▶ _SUPPLIED ENTRIES_

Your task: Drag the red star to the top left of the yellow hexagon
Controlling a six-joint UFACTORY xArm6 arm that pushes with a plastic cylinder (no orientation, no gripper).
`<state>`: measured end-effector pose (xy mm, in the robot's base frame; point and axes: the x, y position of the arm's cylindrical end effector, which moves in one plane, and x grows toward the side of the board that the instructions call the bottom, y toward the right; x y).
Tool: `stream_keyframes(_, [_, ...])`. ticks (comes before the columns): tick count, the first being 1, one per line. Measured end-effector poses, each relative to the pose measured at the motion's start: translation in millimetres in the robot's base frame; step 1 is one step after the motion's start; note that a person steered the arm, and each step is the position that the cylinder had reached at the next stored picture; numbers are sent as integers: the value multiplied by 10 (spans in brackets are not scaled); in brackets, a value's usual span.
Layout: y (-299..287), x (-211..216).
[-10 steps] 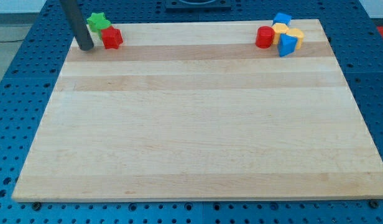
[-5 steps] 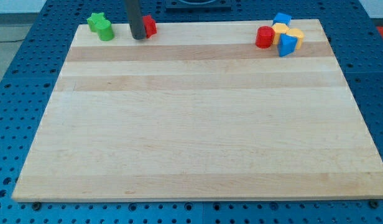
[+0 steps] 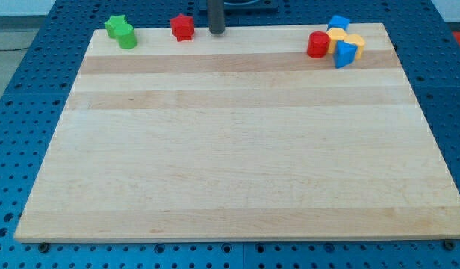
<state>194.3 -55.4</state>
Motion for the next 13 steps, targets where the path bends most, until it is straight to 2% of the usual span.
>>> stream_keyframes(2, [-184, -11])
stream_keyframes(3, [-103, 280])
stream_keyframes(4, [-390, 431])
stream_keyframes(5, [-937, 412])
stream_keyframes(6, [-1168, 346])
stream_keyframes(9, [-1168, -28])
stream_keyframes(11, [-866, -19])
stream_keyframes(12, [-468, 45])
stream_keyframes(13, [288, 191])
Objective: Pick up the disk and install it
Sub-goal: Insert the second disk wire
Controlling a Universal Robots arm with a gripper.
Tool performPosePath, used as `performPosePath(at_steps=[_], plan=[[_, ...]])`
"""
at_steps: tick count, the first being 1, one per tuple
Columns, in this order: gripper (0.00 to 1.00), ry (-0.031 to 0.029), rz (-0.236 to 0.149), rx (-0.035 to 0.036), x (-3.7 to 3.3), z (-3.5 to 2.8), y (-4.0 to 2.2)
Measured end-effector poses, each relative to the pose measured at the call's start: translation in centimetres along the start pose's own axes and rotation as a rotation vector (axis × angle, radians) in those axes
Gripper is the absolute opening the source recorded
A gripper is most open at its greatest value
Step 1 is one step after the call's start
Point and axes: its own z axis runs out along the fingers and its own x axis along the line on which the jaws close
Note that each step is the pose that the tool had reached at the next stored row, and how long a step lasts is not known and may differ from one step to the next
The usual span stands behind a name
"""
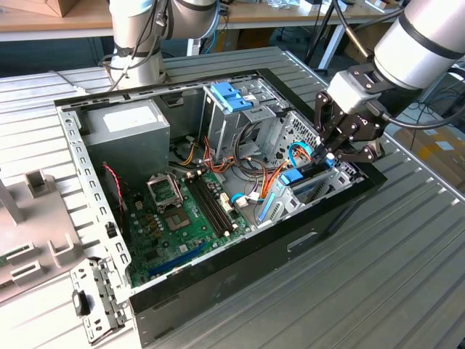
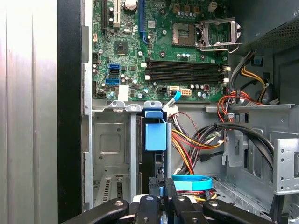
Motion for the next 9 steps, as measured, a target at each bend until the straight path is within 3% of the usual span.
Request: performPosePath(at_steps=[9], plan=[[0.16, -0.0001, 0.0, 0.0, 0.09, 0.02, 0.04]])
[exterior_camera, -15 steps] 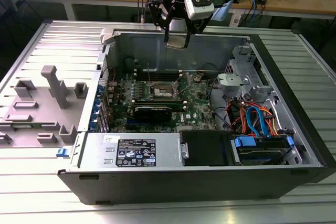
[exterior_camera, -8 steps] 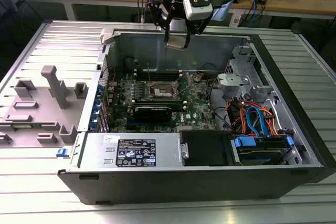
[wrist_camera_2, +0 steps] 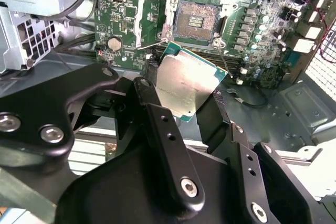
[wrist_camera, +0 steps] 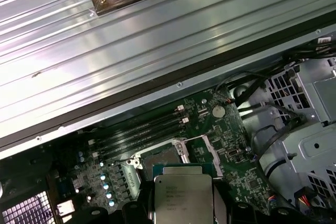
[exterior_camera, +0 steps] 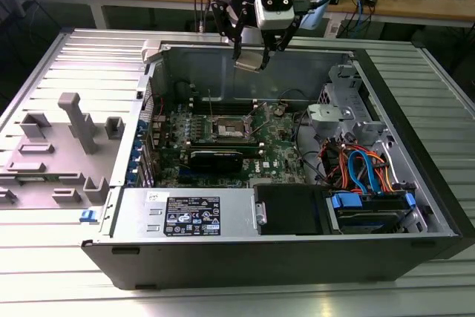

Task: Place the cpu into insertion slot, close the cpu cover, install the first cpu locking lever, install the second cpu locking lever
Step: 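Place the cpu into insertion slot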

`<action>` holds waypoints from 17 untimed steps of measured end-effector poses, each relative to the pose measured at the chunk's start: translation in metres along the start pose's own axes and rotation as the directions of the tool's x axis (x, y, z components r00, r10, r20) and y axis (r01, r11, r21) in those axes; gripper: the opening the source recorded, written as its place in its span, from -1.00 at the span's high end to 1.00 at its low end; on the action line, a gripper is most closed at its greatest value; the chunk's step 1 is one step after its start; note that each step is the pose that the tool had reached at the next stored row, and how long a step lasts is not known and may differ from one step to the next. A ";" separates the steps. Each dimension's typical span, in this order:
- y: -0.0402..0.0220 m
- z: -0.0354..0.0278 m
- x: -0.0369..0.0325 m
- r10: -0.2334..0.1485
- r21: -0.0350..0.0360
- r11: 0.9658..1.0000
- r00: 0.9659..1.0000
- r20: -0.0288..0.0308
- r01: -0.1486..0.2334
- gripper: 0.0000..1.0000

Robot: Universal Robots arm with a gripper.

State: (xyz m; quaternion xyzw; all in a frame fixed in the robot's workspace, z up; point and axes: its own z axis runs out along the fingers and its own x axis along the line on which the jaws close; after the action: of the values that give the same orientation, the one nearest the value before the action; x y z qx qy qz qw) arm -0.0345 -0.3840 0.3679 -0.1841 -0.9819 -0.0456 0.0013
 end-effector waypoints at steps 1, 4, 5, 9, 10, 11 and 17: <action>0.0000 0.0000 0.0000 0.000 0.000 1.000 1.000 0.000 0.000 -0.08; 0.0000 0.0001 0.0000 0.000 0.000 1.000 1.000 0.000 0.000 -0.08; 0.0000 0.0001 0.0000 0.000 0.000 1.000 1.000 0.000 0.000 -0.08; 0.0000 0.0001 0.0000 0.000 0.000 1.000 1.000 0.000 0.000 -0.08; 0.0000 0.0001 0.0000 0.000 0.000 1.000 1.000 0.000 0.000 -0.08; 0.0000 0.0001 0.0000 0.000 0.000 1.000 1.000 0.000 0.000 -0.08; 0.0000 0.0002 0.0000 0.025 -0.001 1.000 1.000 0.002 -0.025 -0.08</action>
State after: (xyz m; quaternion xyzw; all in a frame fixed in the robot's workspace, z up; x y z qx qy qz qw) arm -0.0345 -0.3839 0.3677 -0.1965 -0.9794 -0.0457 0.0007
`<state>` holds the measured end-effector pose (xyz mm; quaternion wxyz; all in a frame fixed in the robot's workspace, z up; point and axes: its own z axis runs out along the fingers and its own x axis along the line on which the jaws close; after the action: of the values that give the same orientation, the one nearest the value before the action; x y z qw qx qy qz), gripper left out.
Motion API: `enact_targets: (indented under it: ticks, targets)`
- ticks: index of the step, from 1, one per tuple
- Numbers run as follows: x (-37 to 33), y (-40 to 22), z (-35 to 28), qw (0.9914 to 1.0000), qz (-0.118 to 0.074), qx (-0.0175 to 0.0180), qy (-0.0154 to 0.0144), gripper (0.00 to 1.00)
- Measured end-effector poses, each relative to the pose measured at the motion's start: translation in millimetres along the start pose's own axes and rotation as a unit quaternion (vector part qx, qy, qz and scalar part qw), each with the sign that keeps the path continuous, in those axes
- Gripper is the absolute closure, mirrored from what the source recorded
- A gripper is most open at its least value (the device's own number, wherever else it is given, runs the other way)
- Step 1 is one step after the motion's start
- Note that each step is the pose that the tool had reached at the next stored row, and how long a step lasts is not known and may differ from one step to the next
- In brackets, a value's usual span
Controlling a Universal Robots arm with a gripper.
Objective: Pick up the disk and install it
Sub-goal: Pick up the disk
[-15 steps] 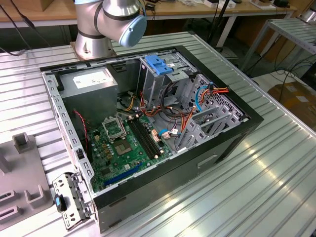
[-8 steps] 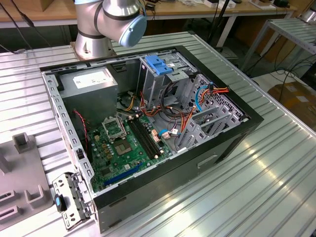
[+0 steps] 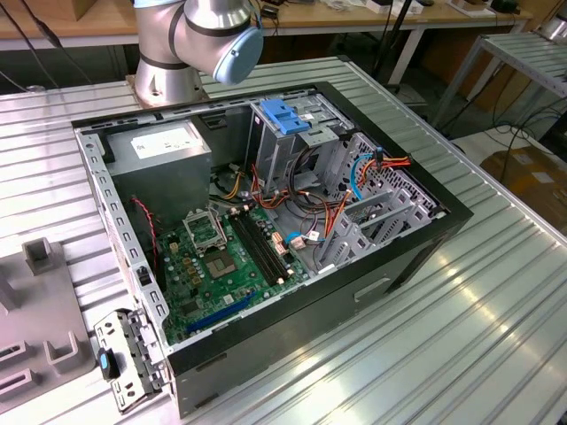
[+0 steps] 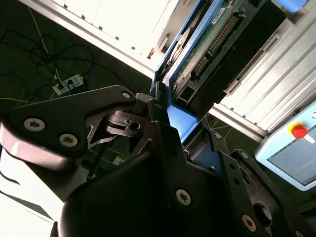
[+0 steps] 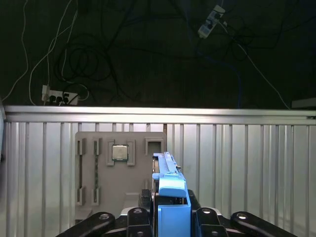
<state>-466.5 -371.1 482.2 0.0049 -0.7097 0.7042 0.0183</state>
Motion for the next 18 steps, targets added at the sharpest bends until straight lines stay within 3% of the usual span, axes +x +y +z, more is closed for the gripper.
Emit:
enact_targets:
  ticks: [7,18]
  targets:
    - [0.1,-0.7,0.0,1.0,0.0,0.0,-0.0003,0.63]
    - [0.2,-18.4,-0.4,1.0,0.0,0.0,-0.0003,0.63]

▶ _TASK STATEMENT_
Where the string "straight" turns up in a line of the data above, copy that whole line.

▶ _OUTPUT BELOW_
Motion for the next 13 steps, targets where the path bends most, until it is straight to 2% of the usual span.
Motion for the next 9 steps, as measured, a target at each bend until the straight path is within 3% of the usual span.
Motion for the next 18 steps, targets added at the sharpest bends until straight lines stay within 3% of the usual span, axes +x +y +z, more is closed for the gripper.

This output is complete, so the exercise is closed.